Look in the material below for the line holding "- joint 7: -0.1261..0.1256". Set it down exactly, with each later line up to and including the line holding "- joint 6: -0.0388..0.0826".

<<<<

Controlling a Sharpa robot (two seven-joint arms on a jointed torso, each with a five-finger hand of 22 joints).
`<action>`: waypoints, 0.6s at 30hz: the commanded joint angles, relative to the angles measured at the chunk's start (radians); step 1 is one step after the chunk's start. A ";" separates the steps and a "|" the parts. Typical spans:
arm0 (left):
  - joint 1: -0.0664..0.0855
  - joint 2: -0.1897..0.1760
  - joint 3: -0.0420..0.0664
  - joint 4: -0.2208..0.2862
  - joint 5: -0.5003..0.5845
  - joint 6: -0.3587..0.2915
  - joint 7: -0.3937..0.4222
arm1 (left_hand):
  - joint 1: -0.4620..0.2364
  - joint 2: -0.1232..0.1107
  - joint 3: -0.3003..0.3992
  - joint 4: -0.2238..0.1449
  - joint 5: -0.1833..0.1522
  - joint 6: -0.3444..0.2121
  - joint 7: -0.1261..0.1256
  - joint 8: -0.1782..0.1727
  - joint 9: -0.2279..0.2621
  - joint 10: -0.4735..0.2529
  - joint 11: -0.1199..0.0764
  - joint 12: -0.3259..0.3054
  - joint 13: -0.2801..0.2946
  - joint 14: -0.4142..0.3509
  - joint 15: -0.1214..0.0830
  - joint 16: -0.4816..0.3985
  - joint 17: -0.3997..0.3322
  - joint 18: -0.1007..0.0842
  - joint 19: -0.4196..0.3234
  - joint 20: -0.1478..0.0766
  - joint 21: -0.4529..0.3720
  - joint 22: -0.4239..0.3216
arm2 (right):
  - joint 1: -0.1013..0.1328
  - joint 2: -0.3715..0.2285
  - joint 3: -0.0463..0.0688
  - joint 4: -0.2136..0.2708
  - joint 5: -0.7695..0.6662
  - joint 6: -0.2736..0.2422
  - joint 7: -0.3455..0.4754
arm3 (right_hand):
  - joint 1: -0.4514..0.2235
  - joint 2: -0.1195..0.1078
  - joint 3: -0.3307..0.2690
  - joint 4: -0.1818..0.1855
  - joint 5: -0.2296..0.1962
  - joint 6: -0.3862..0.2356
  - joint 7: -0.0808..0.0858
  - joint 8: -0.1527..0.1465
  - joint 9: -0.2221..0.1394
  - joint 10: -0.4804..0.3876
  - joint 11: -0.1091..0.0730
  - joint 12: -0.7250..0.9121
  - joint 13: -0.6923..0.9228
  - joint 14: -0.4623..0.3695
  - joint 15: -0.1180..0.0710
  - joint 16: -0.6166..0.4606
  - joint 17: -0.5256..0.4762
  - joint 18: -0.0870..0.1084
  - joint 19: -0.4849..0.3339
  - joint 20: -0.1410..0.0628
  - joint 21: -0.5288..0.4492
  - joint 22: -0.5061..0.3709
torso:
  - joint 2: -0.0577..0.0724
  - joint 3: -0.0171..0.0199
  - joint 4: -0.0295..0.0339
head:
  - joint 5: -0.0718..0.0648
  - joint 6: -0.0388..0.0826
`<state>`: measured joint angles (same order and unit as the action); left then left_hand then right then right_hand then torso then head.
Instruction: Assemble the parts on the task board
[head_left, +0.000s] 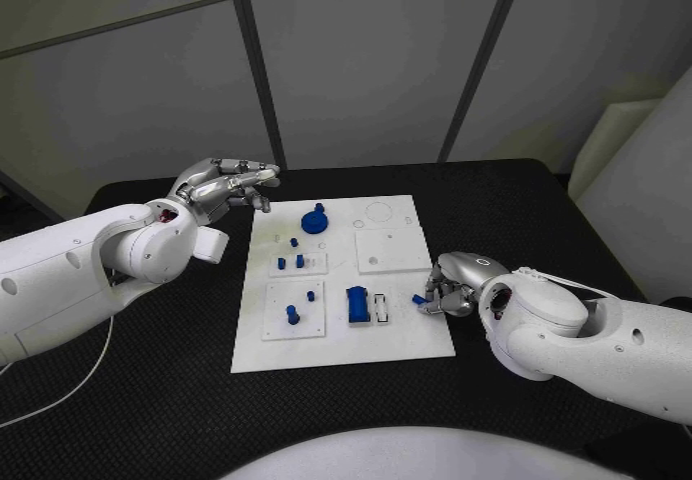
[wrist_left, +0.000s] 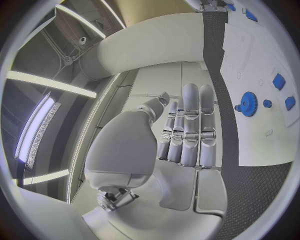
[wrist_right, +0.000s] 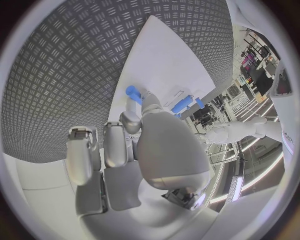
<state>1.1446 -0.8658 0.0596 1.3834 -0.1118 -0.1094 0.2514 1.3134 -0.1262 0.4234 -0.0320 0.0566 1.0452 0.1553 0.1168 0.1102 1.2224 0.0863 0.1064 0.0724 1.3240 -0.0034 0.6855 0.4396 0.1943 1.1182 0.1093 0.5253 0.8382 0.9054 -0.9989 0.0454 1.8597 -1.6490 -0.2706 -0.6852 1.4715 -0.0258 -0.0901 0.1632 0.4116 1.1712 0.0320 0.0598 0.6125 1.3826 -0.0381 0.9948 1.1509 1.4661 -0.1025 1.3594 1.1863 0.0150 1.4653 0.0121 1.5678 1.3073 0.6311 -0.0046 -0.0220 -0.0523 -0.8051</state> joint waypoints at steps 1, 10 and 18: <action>0.001 0.001 0.001 0.000 0.004 0.010 0.004 | -0.004 0.006 -0.006 0.002 -0.005 -0.009 0.000 -0.005 0.002 -0.008 -0.001 -0.003 0.002 -0.001 0.006 -0.005 -0.001 -0.012 0.007 0.000 -0.002 -0.002 | -0.005 -0.009 -0.005 0.022 0.165 -0.089 -0.021 | 0.050 0.052 0.000 -0.007 0.028 -0.005 -0.004 0.007 0.009 0.011 -0.005 0.014 0.012 0.035 -0.005 0.002 0.005 -0.015 0.106 -0.007 0.003 0.263 | 0.000 0.0006 -0.0010 | 0.004 -0.001; 0.001 0.004 0.001 -0.001 0.004 0.011 0.003 | -0.004 0.006 -0.006 0.002 -0.005 -0.009 0.000 -0.005 0.002 -0.008 -0.001 -0.003 0.002 -0.001 0.006 -0.005 -0.001 -0.012 0.007 0.000 -0.002 -0.002 | -0.004 -0.009 -0.004 0.070 0.337 -0.239 0.021 | 0.019 0.048 -0.010 0.004 0.045 -0.005 -0.004 0.007 0.010 0.011 -0.005 0.010 0.009 0.034 -0.004 -0.002 0.000 -0.015 0.106 -0.006 0.003 0.263 | 0.001 -0.0016 0.0013 | 0.006 0.001; 0.001 0.004 0.001 0.001 0.004 0.013 0.002 | -0.004 0.006 -0.006 0.002 -0.005 -0.009 0.000 -0.005 0.002 -0.008 -0.001 -0.003 0.002 -0.001 0.006 -0.005 -0.001 -0.012 0.007 0.000 -0.002 -0.002 | -0.004 0.036 -0.004 0.052 0.444 -0.255 0.049 | -0.026 0.042 -0.026 0.031 0.057 0.000 -0.004 0.008 0.011 0.016 -0.006 0.018 0.015 0.036 -0.004 0.001 0.006 -0.015 0.106 -0.006 0.003 0.263 | 0.002 -0.0030 0.0014 | 0.009 0.001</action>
<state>1.1442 -0.8628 0.0595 1.3823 -0.1118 -0.1082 0.2510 1.3134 -0.1262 0.4234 -0.0320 0.0566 1.0452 0.1553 0.1169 0.1109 1.2224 0.0863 0.1064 0.0724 1.3240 -0.0034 0.6855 0.4397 0.1943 1.1182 0.1093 0.5253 0.8374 0.9003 -0.9693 0.0413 1.9168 -1.2895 -0.4821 -0.6676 1.4430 0.0026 -0.1146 0.1875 0.4620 1.1679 0.0353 0.0653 0.6239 1.3827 -0.0380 1.0058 1.1633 1.4662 -0.1020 1.3594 1.1898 0.0151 1.4652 0.0121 1.5678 1.3073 0.6323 -0.0064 -0.0203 -0.0434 -0.8034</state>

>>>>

OUTPUT:
  - joint 7: -0.1261..0.1256
  - joint 8: -0.1782..0.1727
  - joint 9: -0.2279..0.2621
  - joint 10: -0.4735..0.2529
  - joint 11: -0.1199..0.0764
  - joint 12: -0.3259..0.3054
  - joint 13: -0.2801..0.2946
  - joint 14: -0.4142..0.3509
  - joint 15: -0.1214..0.0830
  - joint 16: -0.4816..0.3985
  - joint 17: -0.3997..0.3322
  - joint 18: -0.1007..0.0842
  - joint 19: -0.4196..0.3234
  - joint 20: -0.1478..0.0766
  - joint 21: -0.4529..0.3720
  - joint 22: -0.4239..0.3216
arm2 (right):
  - joint 1: -0.1013..0.1328
  - joint 2: -0.3715..0.2285
  - joint 3: -0.0463..0.0688
  - joint 4: -0.2136..0.2708
  - joint 5: -0.7695..0.6662
  - joint 6: -0.2736..0.2422
  - joint 7: -0.3455..0.4754
arm3 (right_hand):
  - joint 1: -0.4514..0.2235
  - joint 2: -0.1195..0.1078
  - joint 3: -0.3307..0.2690
  - joint 4: -0.1818..0.1855
  - joint 5: -0.2296..0.1962
  - joint 6: -0.3862..0.2356
  - joint 7: -0.0808..0.0858
  - joint 8: -0.1527..0.1465
  - joint 9: -0.2221..0.1394
  - joint 10: -0.4804..0.3876
  - joint 11: -0.1091..0.0730
  - joint 12: -0.7250..0.9121
  - joint 13: -0.6923..0.9228
  - joint 14: -0.4623..0.3695
  - joint 15: -0.1180..0.0710
  - joint 16: -0.6166..0.4606
  - joint 17: -0.5256..0.4762
  - joint 18: -0.0870..0.1084
  - joint 19: -0.4849..0.3339
  - joint 20: -0.1410..0.0628
  - joint 21: -0.5288..0.4492
  - joint 22: -0.5061..0.3709
torso:
  - joint 2: -0.0577..0.0724
  - joint 3: -0.0171..0.0199
  - joint 4: -0.0295..0.0339
head:
  - joint 5: -0.0718..0.0648
  - joint 6: -0.0388..0.0826

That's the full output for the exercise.